In some instances, the ERDs have been interpreted to limit crisis care for women suffering miscarriages or ectopic pregnancies, emergency contraception for sexual assault, and even the ability of doctors and nurses to discuss treatment options or make referrals. The impact of the directives is felt especially in communities—often in rural areas—served by just one hospital. In Bartlesville, Oklahoma, for example, the only medical center in town tried to force all OB/GYNs with admitting privileges to stop prescribing birth control to female patients. (The hospital later backed down.)
Yet many patients have no idea that the ERDs exist or that their hospital or clinic has begun partnering with a Catholic facility. “It’s a huge problem in terms of getting care or even getting information about your care,” said Louise Melling, the deputy legal director for the ACLU, which is suing the bishops conference over a botched miscarriage treatment at a Catholic hospital in Michigan.

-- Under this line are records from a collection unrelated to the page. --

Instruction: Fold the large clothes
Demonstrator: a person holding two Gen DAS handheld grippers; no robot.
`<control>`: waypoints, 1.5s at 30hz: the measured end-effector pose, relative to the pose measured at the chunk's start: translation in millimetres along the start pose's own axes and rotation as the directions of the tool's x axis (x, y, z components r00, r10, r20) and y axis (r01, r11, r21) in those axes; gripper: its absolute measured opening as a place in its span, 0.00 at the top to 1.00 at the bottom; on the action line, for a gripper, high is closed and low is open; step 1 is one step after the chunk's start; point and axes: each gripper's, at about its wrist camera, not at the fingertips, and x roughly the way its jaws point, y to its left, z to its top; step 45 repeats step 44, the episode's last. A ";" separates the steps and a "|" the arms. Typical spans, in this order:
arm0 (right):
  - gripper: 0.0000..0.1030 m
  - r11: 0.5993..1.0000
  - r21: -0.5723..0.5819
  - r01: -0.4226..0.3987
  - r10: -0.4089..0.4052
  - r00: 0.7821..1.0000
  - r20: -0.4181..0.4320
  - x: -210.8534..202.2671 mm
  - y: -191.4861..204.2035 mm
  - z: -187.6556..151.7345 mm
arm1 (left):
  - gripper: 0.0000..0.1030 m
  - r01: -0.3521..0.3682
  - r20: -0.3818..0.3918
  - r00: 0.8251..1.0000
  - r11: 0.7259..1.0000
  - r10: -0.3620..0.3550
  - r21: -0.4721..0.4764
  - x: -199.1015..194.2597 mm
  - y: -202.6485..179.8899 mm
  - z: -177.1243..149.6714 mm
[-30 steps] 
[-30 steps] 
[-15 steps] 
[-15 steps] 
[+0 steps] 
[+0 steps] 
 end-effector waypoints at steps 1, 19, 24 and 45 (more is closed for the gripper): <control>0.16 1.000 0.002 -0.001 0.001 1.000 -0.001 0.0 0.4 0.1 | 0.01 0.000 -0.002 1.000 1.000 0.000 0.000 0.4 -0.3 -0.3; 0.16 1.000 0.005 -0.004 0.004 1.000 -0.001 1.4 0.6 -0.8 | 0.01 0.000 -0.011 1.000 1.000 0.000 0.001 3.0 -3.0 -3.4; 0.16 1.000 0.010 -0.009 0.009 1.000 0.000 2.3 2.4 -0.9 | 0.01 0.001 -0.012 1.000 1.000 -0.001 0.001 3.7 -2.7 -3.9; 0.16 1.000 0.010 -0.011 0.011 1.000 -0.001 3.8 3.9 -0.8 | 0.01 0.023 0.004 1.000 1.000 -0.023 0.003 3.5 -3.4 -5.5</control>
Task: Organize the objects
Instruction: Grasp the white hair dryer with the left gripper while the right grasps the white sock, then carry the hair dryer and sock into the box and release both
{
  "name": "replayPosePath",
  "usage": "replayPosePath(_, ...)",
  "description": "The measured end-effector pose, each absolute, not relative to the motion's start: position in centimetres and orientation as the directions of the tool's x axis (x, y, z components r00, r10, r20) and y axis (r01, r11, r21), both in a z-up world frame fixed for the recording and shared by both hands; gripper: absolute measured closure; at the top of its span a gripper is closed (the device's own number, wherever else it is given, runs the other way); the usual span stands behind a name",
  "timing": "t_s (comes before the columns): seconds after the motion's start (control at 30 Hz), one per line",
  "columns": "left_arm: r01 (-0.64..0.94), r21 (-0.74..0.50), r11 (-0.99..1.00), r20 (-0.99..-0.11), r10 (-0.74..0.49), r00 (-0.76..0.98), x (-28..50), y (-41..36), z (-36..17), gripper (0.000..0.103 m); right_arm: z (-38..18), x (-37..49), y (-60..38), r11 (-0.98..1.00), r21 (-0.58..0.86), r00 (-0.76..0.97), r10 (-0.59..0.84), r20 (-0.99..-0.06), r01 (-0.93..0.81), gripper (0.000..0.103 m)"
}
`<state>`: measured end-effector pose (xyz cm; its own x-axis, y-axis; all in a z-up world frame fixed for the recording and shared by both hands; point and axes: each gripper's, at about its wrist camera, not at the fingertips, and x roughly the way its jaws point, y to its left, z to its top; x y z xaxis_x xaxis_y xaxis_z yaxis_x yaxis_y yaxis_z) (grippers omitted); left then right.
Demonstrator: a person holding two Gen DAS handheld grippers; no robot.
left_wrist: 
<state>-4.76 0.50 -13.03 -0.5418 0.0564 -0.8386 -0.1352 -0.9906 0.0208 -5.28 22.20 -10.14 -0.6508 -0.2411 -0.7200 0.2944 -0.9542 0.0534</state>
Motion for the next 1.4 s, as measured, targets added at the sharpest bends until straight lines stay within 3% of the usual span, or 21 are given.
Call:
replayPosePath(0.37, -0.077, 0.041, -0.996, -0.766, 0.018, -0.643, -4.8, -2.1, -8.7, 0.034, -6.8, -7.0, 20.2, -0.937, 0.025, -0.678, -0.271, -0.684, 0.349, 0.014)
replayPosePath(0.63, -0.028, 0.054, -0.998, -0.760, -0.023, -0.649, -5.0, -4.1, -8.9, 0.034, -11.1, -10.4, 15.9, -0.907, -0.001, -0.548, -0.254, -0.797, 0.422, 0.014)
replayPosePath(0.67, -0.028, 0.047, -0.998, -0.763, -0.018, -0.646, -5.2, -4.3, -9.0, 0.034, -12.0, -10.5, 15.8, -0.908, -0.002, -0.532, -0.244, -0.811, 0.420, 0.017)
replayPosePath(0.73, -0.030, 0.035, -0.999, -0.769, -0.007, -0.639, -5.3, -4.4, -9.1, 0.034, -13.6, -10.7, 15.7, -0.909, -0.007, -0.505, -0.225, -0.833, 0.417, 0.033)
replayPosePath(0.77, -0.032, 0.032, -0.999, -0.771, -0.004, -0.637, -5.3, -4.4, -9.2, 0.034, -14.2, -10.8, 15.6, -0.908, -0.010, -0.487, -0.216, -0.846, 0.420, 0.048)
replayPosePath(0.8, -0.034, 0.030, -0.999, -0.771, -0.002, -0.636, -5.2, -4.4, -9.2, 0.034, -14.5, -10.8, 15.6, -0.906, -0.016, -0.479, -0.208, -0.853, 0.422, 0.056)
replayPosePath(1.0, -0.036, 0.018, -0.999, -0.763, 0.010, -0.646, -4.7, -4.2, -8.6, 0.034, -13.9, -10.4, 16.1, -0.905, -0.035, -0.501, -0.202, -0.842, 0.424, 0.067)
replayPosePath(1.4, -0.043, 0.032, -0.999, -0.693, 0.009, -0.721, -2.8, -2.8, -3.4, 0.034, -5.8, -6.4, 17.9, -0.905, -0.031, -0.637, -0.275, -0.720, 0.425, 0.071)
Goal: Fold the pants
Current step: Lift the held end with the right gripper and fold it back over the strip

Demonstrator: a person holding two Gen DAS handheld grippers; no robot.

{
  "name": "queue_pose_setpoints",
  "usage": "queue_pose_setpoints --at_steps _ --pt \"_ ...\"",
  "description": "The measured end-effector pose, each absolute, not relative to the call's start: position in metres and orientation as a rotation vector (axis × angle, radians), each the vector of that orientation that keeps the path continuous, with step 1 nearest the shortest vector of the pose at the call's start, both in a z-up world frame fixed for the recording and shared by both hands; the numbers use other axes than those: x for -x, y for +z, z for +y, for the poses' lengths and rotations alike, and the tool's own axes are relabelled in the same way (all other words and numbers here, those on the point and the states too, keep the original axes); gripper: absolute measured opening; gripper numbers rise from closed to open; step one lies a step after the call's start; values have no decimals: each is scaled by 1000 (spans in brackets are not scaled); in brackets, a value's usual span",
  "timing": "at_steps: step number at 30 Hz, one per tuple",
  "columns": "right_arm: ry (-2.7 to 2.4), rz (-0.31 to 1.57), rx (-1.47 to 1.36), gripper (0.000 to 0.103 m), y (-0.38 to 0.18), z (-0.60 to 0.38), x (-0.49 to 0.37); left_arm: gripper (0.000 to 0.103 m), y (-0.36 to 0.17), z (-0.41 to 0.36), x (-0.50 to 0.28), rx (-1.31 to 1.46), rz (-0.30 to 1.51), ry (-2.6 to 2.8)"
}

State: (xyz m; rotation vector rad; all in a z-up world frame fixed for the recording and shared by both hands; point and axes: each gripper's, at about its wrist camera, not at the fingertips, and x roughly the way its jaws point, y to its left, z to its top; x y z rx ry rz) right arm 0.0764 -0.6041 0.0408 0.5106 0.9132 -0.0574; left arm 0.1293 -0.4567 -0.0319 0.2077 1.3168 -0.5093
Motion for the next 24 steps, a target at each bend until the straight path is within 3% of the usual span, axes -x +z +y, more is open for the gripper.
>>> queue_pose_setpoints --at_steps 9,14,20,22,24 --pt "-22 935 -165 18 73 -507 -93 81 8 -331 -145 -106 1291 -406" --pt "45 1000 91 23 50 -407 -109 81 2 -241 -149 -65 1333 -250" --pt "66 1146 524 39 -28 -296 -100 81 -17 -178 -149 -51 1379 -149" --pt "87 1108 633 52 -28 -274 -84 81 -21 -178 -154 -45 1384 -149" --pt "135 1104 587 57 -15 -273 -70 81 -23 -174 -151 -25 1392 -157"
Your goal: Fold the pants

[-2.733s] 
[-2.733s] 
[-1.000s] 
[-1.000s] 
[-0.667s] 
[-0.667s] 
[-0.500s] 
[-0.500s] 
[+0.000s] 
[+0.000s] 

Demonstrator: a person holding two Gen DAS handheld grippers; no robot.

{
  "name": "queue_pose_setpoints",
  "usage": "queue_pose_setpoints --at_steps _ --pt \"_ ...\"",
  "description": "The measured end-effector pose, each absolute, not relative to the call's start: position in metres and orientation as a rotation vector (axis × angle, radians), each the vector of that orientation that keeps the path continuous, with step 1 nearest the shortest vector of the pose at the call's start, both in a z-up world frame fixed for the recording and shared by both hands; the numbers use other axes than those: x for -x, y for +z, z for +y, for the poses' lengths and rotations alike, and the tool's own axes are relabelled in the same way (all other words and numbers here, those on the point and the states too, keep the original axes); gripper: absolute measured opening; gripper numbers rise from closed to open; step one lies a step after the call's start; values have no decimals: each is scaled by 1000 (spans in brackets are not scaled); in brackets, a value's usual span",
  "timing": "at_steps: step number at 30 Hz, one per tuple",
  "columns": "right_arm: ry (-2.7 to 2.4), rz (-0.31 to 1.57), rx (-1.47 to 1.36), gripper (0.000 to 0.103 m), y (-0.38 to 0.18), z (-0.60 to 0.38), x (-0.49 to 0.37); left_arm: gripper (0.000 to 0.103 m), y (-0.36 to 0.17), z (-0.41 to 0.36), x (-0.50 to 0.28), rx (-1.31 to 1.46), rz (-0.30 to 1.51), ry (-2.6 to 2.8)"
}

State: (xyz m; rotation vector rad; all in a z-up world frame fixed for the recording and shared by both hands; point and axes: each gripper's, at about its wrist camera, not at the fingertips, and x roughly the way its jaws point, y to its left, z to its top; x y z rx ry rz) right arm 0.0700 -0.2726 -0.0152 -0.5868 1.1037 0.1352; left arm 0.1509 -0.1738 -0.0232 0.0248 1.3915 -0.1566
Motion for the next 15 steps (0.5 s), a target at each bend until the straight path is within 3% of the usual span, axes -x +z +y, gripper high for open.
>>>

In Washington, which has seen more religious-secular partnerships than any other state in recent years, Seattle’s archbishop tried to force a Catholic hospital with the only lab in the area to cease running tests for Planned Parenthood. Catholic health systems also have pressured doctors with admitting privileges to stop helping terminally ill patients who want to make use of the state’s “death with dignity” law. This past summer, the ACLU stepped in to stop a deal involving Washington State University and a Catholic system that would have made a planned teaching clinic in Spokane subject to the ERDs (the clinic will be secular).
“We are the canary in the coal mine when it comes to religious oversight of health care,” said Monica Harrington, a board member of the Center for Reproductive Rights and former senior policy analyst for the Bill and Melinda Gates Foundation in Seattle.
The bishops’ proposal to review the merger and partnership rules was triggered by a memo this past February from the Vatican’s Congregation for the Doctrine of the Faith. If USCCB members vote this week to go along with the Vatican proposal, the conference’s Committee on Doctrine will draft a revision to the directives that will be voted on at a later meeting.
Barbra Mann Wall, a nursing professor and historian of medicine at the University of Pennsylvania, has written several books about Catholic health care. She says that Pope Francis’ apparent openness on issues such as divorce and greater acceptance of gays and lesbians probably does not extend to the questions that the Vatican office and the bishops are grappling with. “These are basic issues of Catholic doctrine … I don’t think [Francis is] going to be more liberal on this.”
Nor does Wall think the USCCB—which has been leading pitched battles to limit contraceptive coverage under Obamacare and weaken abortion rights in the states—is going to adopt more flexible rules on how Catholic health systems should deal with those issues. The Supreme Court’s decision last June in the Hobby Lobby case has left the bishops “more emboldened,” Wall said. “This is a time when I really think the church is going to move to get the things that they want.”